(Data extracts)
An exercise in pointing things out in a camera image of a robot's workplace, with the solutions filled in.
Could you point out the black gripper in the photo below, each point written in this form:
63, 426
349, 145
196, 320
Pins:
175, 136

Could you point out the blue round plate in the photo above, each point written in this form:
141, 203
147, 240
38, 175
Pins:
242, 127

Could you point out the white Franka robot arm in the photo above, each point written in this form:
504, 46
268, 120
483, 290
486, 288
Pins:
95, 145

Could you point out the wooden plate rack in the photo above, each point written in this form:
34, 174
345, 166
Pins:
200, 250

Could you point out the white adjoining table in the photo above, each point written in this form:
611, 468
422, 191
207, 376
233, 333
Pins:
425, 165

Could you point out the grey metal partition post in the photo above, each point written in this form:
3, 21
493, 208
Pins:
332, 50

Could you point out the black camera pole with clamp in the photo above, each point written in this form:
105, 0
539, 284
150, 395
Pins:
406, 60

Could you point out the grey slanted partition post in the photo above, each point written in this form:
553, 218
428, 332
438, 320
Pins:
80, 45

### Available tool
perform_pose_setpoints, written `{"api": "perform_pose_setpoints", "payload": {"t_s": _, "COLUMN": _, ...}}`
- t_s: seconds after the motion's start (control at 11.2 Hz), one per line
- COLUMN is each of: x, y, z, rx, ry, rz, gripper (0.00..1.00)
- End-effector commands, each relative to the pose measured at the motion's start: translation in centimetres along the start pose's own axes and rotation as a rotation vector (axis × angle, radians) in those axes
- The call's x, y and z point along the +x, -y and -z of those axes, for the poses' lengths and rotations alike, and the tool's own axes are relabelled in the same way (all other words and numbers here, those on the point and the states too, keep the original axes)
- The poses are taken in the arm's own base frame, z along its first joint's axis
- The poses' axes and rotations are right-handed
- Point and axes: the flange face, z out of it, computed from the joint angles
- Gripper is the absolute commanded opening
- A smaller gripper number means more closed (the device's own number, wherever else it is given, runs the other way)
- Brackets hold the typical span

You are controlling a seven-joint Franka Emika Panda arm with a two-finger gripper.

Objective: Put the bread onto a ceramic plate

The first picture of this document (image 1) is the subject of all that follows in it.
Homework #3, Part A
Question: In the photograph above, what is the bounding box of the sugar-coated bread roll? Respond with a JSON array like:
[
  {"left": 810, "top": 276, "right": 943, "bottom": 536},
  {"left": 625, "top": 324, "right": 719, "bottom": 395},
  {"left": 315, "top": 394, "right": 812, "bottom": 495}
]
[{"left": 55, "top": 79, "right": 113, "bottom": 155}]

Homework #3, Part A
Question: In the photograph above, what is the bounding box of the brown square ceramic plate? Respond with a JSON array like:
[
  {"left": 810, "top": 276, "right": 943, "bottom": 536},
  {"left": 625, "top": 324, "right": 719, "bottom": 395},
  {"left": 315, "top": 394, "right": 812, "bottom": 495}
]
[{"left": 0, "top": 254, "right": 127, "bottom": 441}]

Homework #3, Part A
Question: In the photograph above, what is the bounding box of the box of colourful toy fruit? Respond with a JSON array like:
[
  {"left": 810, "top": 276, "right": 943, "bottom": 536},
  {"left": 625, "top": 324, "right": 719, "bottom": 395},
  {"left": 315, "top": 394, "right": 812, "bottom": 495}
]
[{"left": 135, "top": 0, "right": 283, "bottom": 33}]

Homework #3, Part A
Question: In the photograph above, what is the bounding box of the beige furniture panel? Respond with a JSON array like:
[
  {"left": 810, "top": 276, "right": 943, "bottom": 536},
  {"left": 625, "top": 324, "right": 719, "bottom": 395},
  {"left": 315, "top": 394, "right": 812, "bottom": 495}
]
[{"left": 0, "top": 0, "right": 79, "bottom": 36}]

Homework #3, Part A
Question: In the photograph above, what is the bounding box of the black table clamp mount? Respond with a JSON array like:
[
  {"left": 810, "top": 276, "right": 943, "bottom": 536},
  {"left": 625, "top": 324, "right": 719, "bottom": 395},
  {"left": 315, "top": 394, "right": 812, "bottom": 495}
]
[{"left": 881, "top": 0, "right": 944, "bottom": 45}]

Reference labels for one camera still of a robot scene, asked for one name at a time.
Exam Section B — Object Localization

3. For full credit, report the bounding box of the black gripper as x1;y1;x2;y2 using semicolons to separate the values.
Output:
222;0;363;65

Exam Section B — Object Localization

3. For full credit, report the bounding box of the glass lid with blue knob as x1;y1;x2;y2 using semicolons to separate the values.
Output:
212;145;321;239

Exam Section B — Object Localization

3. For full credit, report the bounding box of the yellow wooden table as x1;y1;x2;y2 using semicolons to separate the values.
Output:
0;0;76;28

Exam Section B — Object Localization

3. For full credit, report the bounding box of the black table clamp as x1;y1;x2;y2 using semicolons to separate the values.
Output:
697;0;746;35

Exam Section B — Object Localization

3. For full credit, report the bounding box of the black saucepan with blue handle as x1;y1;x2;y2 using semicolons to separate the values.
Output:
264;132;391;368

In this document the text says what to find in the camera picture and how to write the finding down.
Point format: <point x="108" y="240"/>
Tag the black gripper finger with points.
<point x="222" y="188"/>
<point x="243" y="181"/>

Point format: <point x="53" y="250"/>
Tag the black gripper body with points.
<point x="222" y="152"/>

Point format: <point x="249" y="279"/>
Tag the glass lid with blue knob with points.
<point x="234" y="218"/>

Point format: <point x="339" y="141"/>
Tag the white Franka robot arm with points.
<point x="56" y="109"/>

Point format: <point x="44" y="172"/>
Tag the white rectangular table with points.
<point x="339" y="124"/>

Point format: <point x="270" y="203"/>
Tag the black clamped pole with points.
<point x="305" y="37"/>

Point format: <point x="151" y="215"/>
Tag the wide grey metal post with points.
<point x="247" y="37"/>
(End Data extracts)
> Work instructions:
Reproduce every entry exactly, with nothing added or dropped.

> Answer to the problem:
An exercise in pointing things out in a camera image of a robot's workplace, with the solutions filled in.
Could you point out the black gripper in the photo below, each point written in this form:
63, 426
349, 145
196, 320
Pins:
175, 136

Could you point out the blue round plate in the photo above, each point written in this form:
141, 203
147, 240
38, 175
Pins:
242, 127

Could you point out the white Franka robot arm in the photo above, each point written in this form:
504, 46
268, 120
483, 290
486, 288
Pins:
95, 145

Could you point out the wooden plate rack in the photo above, each point written in this form:
34, 174
345, 166
Pins:
200, 250

Could you point out the white adjoining table in the photo above, each point written in this form:
611, 468
422, 191
207, 376
233, 333
Pins:
425, 165

Could you point out the grey metal partition post in the photo above, each point written in this form:
3, 21
493, 208
Pins:
332, 50

Could you point out the black camera pole with clamp in the photo above, each point written in this form:
105, 0
539, 284
150, 395
Pins:
406, 60

Could you point out the grey slanted partition post in the photo above, each point written in this form:
553, 218
428, 332
438, 320
Pins:
80, 45

### Available tool
perform_pose_setpoints, written `{"api": "perform_pose_setpoints", "payload": {"t_s": _, "COLUMN": _, ...}}`
- t_s: seconds after the motion's start (control at 11.2 Hz), one per line
- COLUMN is each of: x, y, z, rx, ry, rz, gripper (0.00..1.00)
- End-effector commands, each relative to the pose measured at the motion's start: translation in centimetres along the start pose's own axes and rotation as a rotation vector (axis × angle, radians) in those axes
- The call's x, y and z point along the +x, -y and -z of those axes, for the poses' lengths and rotations alike, and the tool's own axes are relabelled in the same way (all other words and numbers here, those on the point and the states too, keep the original axes)
- The poses are taken in the arm's own base frame, z along its first joint's axis
- The poses' axes and rotations are right-handed
- Point and axes: the flange face, z out of it, computed from the joint angles
- Gripper is the absolute commanded opening
- A smaller gripper number means more closed (the device's own number, wherever else it is given, runs the other way)
- Brackets hold the typical span

You are controlling a seven-joint Franka Emika Panda arm with a two-finger gripper.

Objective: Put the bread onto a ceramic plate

The first picture of this document (image 1) is the subject of all that follows in it.
Homework #3, Part A
Question: In the photograph above, what is the bounding box of the sugar-coated bread roll? Respond with a JSON array like:
[
  {"left": 810, "top": 276, "right": 943, "bottom": 536},
  {"left": 625, "top": 324, "right": 719, "bottom": 395},
  {"left": 315, "top": 394, "right": 812, "bottom": 495}
]
[{"left": 55, "top": 79, "right": 113, "bottom": 155}]

Homework #3, Part A
Question: In the photograph above, what is the bounding box of the brown square ceramic plate? Respond with a JSON array like:
[
  {"left": 810, "top": 276, "right": 943, "bottom": 536},
  {"left": 625, "top": 324, "right": 719, "bottom": 395},
  {"left": 315, "top": 394, "right": 812, "bottom": 495}
]
[{"left": 0, "top": 254, "right": 127, "bottom": 441}]

Homework #3, Part A
Question: In the photograph above, what is the bounding box of the box of colourful toy fruit? Respond with a JSON array like:
[
  {"left": 810, "top": 276, "right": 943, "bottom": 536},
  {"left": 625, "top": 324, "right": 719, "bottom": 395},
  {"left": 315, "top": 394, "right": 812, "bottom": 495}
]
[{"left": 135, "top": 0, "right": 283, "bottom": 33}]

Homework #3, Part A
Question: In the photograph above, what is the bounding box of the beige furniture panel? Respond with a JSON array like:
[
  {"left": 810, "top": 276, "right": 943, "bottom": 536},
  {"left": 625, "top": 324, "right": 719, "bottom": 395},
  {"left": 315, "top": 394, "right": 812, "bottom": 495}
]
[{"left": 0, "top": 0, "right": 79, "bottom": 36}]

Homework #3, Part A
Question: In the photograph above, what is the bounding box of the black table clamp mount? Respond with a JSON array like:
[
  {"left": 810, "top": 276, "right": 943, "bottom": 536},
  {"left": 625, "top": 324, "right": 719, "bottom": 395},
  {"left": 315, "top": 394, "right": 812, "bottom": 495}
]
[{"left": 881, "top": 0, "right": 944, "bottom": 45}]

Reference labels for one camera still of a robot scene, asked for one name at a time.
Exam Section B — Object Localization

3. For full credit, report the bounding box of the black gripper as x1;y1;x2;y2 using semicolons to separate the values.
Output:
222;0;363;65

Exam Section B — Object Localization

3. For full credit, report the bounding box of the glass lid with blue knob as x1;y1;x2;y2 using semicolons to separate the values.
Output:
212;145;321;239

Exam Section B — Object Localization

3. For full credit, report the bounding box of the yellow wooden table as x1;y1;x2;y2 using semicolons to separate the values.
Output:
0;0;76;28

Exam Section B — Object Localization

3. For full credit, report the bounding box of the black table clamp as x1;y1;x2;y2 using semicolons to separate the values.
Output:
697;0;746;35

Exam Section B — Object Localization

3. For full credit, report the bounding box of the black saucepan with blue handle as x1;y1;x2;y2 using semicolons to separate the values.
Output:
264;132;391;368

In this document the text says what to find in the camera picture and how to write the finding down.
Point format: <point x="108" y="240"/>
Tag the black gripper finger with points.
<point x="222" y="188"/>
<point x="243" y="181"/>

Point format: <point x="53" y="250"/>
Tag the black gripper body with points.
<point x="222" y="152"/>

Point format: <point x="249" y="279"/>
Tag the glass lid with blue knob with points.
<point x="234" y="218"/>

Point format: <point x="339" y="141"/>
Tag the white Franka robot arm with points.
<point x="56" y="109"/>

Point format: <point x="44" y="172"/>
Tag the white rectangular table with points.
<point x="339" y="124"/>

Point format: <point x="270" y="203"/>
Tag the black clamped pole with points.
<point x="305" y="37"/>

Point format: <point x="151" y="215"/>
Tag the wide grey metal post with points.
<point x="247" y="37"/>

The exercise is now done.